Two more Indian Beaches get coveted International Blue Flag Certification
The coveted International eco-label "Blue Flag”, has accorded the Blue Flag Certification for 2 new beaches this year –Kovalam in Tamil Nadu and Eden in Puducherry beaches.
Foundation for Environment Education in Denmark (FEE) which accords the globally recognized eco-label - Blue Flag certification, has also given re-certification for 8 nominated beaches Shivrajpur-Gujarat, Ghoghla-Diu, Kasarkod and Padubidri-Karnataka, Kappad-Kerala, Rushikonda- Andhra Pradesh, Golden-Odisha and Radhanagar- Andaman and Nicobar, which were awarded the Blue Flag certificate last year.
One of the initiatives under ICZM approach of the Ministry of Environment, Forest and Climate Change is the flagship program Beach Environment & Aesthetics Management Services (BEAMS) which has the objective of protecting and conserving the pristine coastal and marine ecosystems through holistic management of resources.
This was aimed for achieving the globally recognized and the coveted International eco-label "Blue Flag” , accorded by International Jury comprising of members from IUCN, UNWTO ,UNEP, UNESCO etc. FEE Denmark conduct regular monitoring & audits for strict compliance of the 33 criteria at all times. A waving “Blue Flag” is an indication of 100% compliance to these 33 stringent criteria and sound health of the beach.
The objective of BEAMS program is to abate pollution in coastal waters, promote sustainable development of beach facilities, protect & conserve coastal ecosystems & natural resources, and seriously challenge local authorities & stakeholders to strive and maintain high standards of cleanliness, hygiene & safety for beachgoers in accordance with coastal environment & regulations. In the last 3 years or so, our Ministry have achieved commendable results in environmental management of these 10 beaches and some of them are enumerated below:
- Sand dune restoration and nourishment of 95,000 Sqm (approx.) with native plantation.
- Reduction in marine litter by 85 % and 78% in marine plastic in last 3 years.

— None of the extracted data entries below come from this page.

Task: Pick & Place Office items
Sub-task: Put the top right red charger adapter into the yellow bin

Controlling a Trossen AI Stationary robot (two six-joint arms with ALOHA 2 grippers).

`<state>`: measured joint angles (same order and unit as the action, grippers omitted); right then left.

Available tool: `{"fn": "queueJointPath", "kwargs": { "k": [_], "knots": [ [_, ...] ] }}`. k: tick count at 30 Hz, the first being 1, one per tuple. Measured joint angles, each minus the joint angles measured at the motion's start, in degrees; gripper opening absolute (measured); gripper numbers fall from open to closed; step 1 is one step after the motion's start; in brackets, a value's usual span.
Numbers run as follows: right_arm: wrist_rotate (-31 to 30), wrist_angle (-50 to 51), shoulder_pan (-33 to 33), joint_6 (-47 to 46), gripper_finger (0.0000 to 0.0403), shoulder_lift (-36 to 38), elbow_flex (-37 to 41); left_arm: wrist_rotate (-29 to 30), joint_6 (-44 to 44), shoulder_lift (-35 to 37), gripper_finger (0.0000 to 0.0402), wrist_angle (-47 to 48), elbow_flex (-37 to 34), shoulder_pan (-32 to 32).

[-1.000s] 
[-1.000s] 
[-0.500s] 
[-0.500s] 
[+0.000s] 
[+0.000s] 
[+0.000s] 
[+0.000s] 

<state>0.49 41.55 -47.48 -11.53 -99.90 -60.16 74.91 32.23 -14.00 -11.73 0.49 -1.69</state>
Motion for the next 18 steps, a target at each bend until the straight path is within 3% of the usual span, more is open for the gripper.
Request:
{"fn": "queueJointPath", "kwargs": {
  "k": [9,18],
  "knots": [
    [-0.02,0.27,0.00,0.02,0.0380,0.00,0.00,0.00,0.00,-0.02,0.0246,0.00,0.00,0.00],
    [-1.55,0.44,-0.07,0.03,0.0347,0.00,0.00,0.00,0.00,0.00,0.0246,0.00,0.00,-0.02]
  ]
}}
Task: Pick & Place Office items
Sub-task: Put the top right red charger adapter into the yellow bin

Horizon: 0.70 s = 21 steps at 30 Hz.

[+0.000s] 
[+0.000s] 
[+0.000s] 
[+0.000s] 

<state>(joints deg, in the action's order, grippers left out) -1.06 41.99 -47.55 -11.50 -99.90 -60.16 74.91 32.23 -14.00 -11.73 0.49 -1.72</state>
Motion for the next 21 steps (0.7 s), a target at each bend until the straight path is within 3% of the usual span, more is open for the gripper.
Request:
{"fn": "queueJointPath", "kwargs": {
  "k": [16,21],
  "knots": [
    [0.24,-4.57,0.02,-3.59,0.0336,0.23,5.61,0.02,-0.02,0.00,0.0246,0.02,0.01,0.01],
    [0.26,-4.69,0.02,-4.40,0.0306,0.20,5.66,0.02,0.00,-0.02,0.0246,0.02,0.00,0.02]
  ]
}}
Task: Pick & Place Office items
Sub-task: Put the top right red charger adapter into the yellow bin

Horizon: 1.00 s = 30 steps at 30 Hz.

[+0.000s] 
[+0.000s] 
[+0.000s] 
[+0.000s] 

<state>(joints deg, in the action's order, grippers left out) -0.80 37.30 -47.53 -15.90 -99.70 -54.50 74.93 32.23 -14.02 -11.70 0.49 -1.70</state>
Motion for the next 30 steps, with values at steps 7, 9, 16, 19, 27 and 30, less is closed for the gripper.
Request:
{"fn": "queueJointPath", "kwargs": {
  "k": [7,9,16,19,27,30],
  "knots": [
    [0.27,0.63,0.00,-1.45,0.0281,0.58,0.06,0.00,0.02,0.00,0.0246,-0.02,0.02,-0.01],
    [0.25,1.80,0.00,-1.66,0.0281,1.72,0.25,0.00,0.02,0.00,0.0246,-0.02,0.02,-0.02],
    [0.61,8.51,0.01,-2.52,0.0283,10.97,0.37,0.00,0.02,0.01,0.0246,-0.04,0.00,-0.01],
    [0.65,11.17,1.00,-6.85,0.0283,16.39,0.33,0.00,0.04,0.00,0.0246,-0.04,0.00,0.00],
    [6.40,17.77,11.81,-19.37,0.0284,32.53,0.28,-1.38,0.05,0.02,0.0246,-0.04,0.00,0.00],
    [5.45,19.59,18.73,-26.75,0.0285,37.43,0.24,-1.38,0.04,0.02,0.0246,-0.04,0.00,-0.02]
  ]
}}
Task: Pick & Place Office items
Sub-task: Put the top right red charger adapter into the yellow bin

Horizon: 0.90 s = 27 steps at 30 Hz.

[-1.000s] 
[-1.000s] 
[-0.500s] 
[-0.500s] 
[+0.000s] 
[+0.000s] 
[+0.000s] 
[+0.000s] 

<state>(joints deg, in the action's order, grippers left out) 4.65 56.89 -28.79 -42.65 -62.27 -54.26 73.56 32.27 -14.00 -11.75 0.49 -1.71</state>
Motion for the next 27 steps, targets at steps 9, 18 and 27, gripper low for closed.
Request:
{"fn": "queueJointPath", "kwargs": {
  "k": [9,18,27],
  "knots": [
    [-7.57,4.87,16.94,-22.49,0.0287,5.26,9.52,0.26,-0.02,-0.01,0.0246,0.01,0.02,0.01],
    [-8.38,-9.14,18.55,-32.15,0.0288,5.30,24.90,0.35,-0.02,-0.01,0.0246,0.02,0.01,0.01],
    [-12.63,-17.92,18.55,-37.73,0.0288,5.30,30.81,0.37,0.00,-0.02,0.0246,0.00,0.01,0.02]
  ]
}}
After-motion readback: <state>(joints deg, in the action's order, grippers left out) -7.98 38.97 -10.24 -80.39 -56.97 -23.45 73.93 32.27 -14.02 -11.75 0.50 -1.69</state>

- Scientific & responsible disposal of 750 tonnes of marine litter.
- Improvement in cleanliness level from “C” (poor) to “A++(outstanding) through scientific measurement system
- Saving of 1100 ML/year of municipal water through recycling
- 3 years’ database on regular testing of bathing water quality (physical, chemical and biological contamination) and health risk monitoring.
- Approx. 1,25,000 beach goers are educated for responsible behaviour in the beaches
- Increase in footfall for recreation activities by approx. 80% leading to economic development.
- Alternate livelihood opportunities for 500 fishermen families through pollution abatement, safety & services.
The Ministry is further committed to develop and deliver 100 more beaches under its ICZM initiative in the ensuing 5 years of Ministry’s vision agenda.
While we become happy hearing about these tags, one needs to be cautious that any concrete structures and plantations in the beach for beautification has got its own adverse ecological effects. Too often aesthetics trump over ecological fragility. Lights in the night leads to light pollution which the authorities are not aware of. No study has been done about it. So we need to conduct longterm ecological studies of the impact of our beautification efforts in these beaches before moving ahead in the so called development of beaches.